An exact restatement of all the data is required, with the pictures left out.

▶ **Recorded information**
● ● ● ●

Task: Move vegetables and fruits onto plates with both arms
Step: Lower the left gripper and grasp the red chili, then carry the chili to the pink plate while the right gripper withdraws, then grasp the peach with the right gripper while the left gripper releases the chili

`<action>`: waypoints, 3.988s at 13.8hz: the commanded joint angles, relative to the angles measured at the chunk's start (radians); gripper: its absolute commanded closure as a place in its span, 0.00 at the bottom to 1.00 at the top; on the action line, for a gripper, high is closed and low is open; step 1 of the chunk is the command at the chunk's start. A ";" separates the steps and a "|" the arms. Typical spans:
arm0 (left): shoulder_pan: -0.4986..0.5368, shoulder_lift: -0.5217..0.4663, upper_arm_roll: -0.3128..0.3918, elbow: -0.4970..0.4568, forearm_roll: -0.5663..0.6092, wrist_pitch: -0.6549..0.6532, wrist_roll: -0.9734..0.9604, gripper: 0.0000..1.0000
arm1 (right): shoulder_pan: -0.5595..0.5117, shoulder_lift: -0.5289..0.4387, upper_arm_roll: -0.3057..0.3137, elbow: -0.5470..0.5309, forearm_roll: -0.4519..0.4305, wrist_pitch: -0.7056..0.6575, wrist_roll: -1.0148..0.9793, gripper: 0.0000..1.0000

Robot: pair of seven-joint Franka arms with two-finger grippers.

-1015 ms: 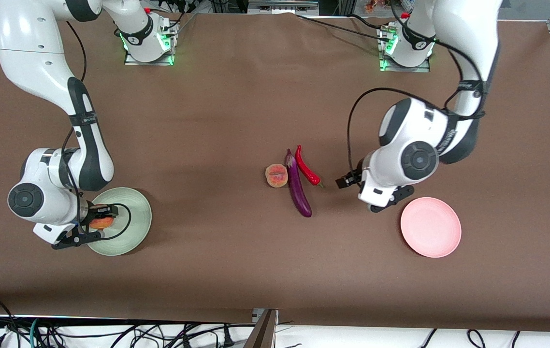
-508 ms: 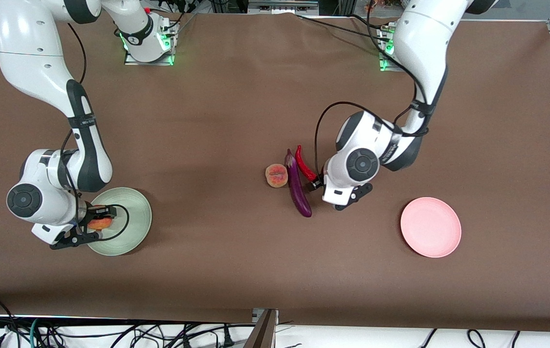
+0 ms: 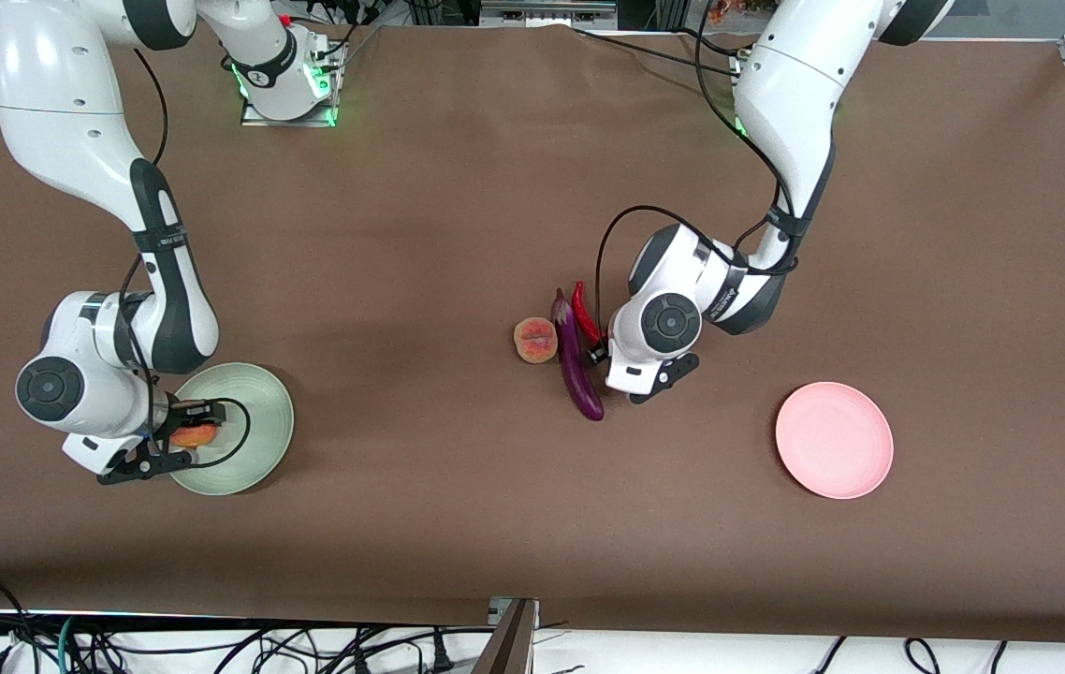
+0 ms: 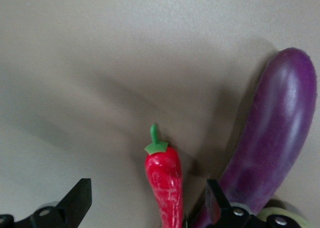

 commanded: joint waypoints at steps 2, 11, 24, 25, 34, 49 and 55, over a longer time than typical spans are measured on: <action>-0.027 0.030 0.012 0.007 -0.012 0.040 -0.012 0.05 | -0.011 0.005 0.009 -0.006 0.012 0.020 -0.021 0.27; -0.027 0.030 0.014 0.007 -0.008 0.043 0.002 1.00 | -0.008 -0.001 0.012 0.005 0.012 0.031 -0.022 0.01; 0.274 -0.056 0.035 0.173 0.191 -0.359 0.649 1.00 | 0.086 -0.135 0.187 0.054 0.057 -0.244 0.251 0.01; 0.309 -0.054 0.035 0.173 0.216 -0.360 0.721 1.00 | 0.110 -0.135 0.207 0.054 0.057 -0.244 0.339 0.01; 0.489 0.038 0.037 0.185 0.311 -0.181 1.047 1.00 | 0.452 -0.055 0.210 0.055 0.055 -0.051 0.876 0.01; 0.438 0.141 0.084 0.285 0.302 -0.071 1.110 0.00 | 0.623 0.051 0.201 0.054 0.028 0.171 1.079 0.01; 0.418 0.122 0.032 0.331 0.125 -0.265 0.892 0.00 | 0.621 0.063 0.199 0.054 -0.014 0.174 1.079 0.01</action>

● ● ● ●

▶ **Answer to the problem**
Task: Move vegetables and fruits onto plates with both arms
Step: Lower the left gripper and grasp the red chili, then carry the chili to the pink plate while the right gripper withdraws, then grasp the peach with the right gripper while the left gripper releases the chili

`<action>`: waypoints, 3.988s at 13.8hz: the commanded joint angles, relative to the angles measured at the chunk's start (radians); gripper: its absolute commanded closure as a place in its span, 0.00 at the bottom to 1.00 at the top; on the action line, for a gripper, high is closed and low is open; step 1 of the chunk is the command at the chunk's start. A ";" separates the steps and a "|" the arms. Typical spans:
arm0 (left): shoulder_pan: -0.4986..0.5368, shoulder_lift: -0.5217..0.4663, upper_arm_roll: -0.3128..0.3918, elbow: -0.4970..0.4568, forearm_roll: -0.5663..0.6092, wrist_pitch: -0.6549..0.6532, wrist_roll: -0.9734..0.9604, gripper: 0.0000..1.0000
arm1 (right): shoulder_pan: -0.5595..0.5117, shoulder_lift: -0.5289..0.4387, upper_arm_roll: -0.3057..0.3137, elbow: -0.5470..0.5309, forearm_roll: -0.4519..0.4305, wrist_pitch: -0.7056..0.6575, wrist_roll: -1.0148..0.9793, gripper: 0.0000..1.0000

Robot: pair of seven-joint Franka arms with two-finger grippers.

-1015 ms: 
-508 ms: 
+0 ms: 
+0 ms: 

 commanded: joint waypoints at steps 2, 11, 24, 25, 34, 49 and 55, over a longer time than typical spans are measured on: <action>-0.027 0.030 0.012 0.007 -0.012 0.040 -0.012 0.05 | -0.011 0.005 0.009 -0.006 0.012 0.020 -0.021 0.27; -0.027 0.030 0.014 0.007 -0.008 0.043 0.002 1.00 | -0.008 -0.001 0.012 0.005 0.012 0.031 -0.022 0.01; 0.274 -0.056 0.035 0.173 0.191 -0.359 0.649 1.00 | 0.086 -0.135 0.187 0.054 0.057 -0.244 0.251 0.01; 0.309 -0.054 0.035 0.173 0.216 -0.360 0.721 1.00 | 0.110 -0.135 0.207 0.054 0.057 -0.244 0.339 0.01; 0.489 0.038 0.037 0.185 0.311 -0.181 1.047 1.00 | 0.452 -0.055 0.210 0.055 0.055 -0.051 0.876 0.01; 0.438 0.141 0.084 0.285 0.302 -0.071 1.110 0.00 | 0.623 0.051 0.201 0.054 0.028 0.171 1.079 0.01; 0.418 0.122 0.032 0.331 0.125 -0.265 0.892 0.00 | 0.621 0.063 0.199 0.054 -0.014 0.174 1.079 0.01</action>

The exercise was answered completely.